Uruguayan artist Emilio Bianchic returns to Postmasters for his solo exhibition ooh la la. Working with artificial nails, video, and performance, Bianchic unpacks the manufacturing of identity in domestic, intimate, and corporeal spaces. In the summer of 2015, Bianchics exhibition of video art at Postmasters was lauded as one of the most memorable exhibitions of the year, and he recently debuted a series of videos with his collective Básica TV at NADA New York.
Una fiesta del error, which literally translates to "a party of error," is the artist's phrase to describe the absurdist, whimsical humor found in the videos, photographs, and installations comprising the exhibition. There are no mistakes, though, even if Bianchic is obsessed with doing things the "wrong" way — or, at least not how one would expect them to be done. It's how he arrived at performing with his feet. Since we do everything with our hands, why not flip the expected on its head, literally, and try everything with our feet instead?
Fashion Number One Rule Number Rule Number One (or FNORNRNO for short!), the centerpiece of the exhibition, follows the life of a fashionite and singer, played by none other than Bianchic's feet, wearing fabulously long nails. Cropped so that we only see from the knees down, all of human gesture is distilled into these extremities: After sex, two sets of feet lay in bed together, passing a cigarette between their toes; during the performer's court ruling for copyright infringement, various sets of slack wearing legs tap their feet assertively while presenting evidence, and the judge wears black high heels with a gavel tied to their foot. The narrative of copyright infringement is yet another impediment, like performing tasks with one's feet — a limitation of possibility governed by arbitrary rules. Only by finding alternatives within these systems do we arrive at imaginative solutions: The singer becomes a DJ, finding a loophole in the jurisdiction.
Impráctica, displayed on a sculpturally augmented screen, is similarly about being limited. We see the artist's hand, wearing hyperbolically long nails, laboriously, yet elegantly, attempting to screw in a light bulb in a variety of fixtures. This impractical and ineffective act is a queering of productive labor, working in opposition to the always on, always producing mentality of masculinist neoliberal ideology, which is essentially a market-driven version of "survival of the fittest."
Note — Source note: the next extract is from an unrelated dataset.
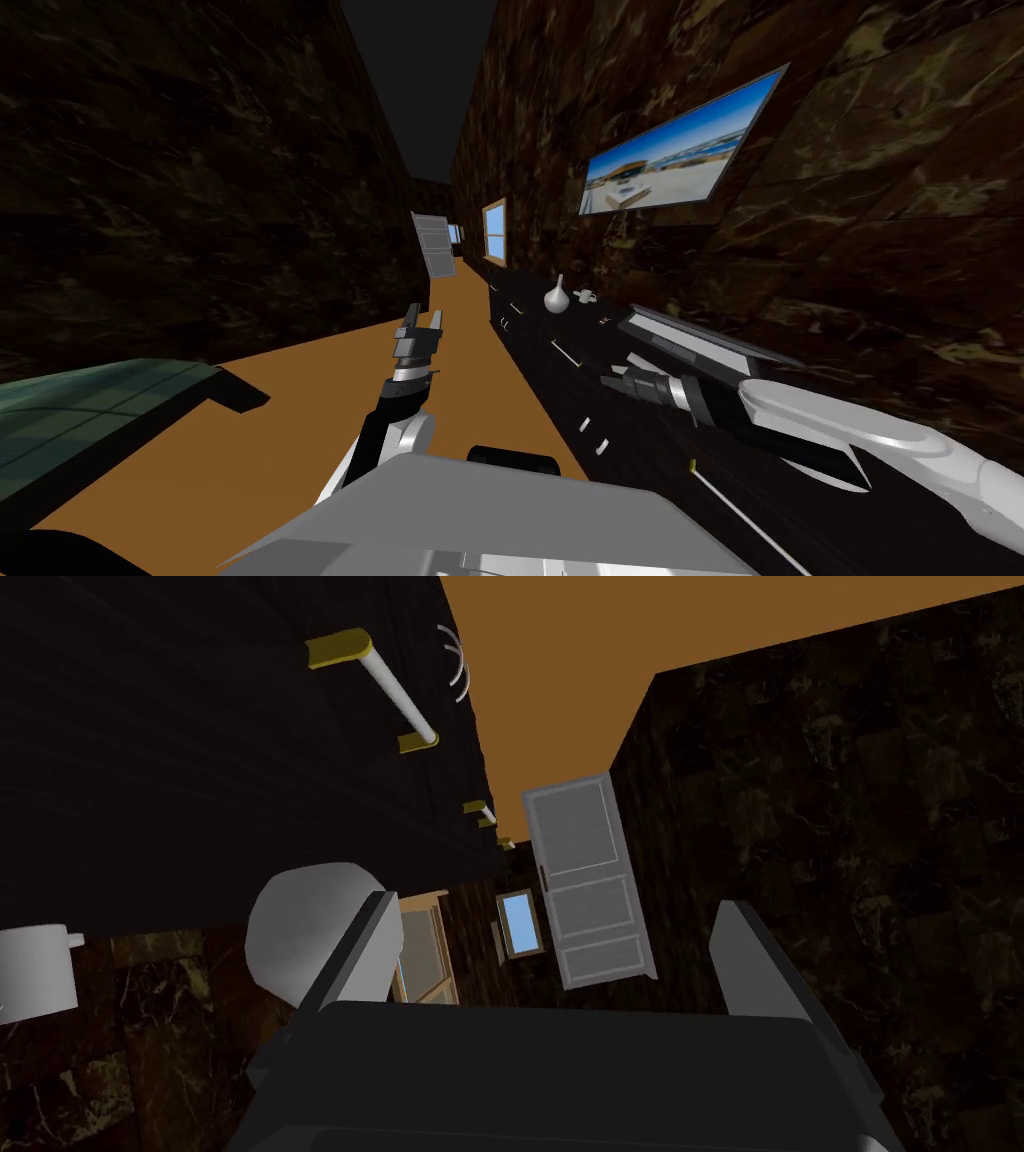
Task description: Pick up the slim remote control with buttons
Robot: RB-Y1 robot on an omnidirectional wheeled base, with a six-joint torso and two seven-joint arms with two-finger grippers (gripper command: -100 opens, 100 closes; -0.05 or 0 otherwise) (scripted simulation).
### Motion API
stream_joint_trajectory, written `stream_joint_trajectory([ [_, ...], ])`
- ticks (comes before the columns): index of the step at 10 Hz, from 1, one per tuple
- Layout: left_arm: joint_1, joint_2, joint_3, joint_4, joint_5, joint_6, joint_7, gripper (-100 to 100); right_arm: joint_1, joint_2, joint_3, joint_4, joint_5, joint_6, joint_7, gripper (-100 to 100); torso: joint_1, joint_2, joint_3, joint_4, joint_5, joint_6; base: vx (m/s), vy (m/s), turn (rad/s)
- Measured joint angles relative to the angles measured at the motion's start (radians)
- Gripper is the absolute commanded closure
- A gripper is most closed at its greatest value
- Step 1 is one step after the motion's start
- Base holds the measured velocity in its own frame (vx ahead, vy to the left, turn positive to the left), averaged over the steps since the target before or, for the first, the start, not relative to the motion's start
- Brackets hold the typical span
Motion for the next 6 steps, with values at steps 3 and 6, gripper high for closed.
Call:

Dollar store hauls adorn the monitors that play a number of Bianchic's expertly shot videos, leveling out distinctions between high and low culture — a question of who decides what is tasteful or not. Pop and dance songs are the soundtrack of his life and work. Mistranslations of their lyrics, and other phrases throughout the exhibition, reinforce the notion that imperfection is an asset rather than a flaw. The show's title is one such example: "ooh la la" is a phrase we might stereotypically associate with Parisian culture. Currently based in Argentina, Bianchic is used to people confusing South American cultures, so he does the same by confusing his visit to New York with another Western metropolis. His videos and performances reference the culture of fashion, but not in a way that is characteristically sexy, adding another layer of absurdity to the joke.
Since 2013, Bianchic has been painting his and his friends nails, creating nail art tutorials as video art, and participating in online subcultures specific to nail care and art. His work was included in 89plus in 2013, and has since been exhibited extensively in South America and abroad. He is the recipient of the Young Video Artist award from LOOP Barcelona, and his work has been featured in artnet, ARTnews, Das Magazin, DIS, and Rhizome. In 2015, Bianchic became a member of UV Estudios, an artist run galley in Buenos Aires.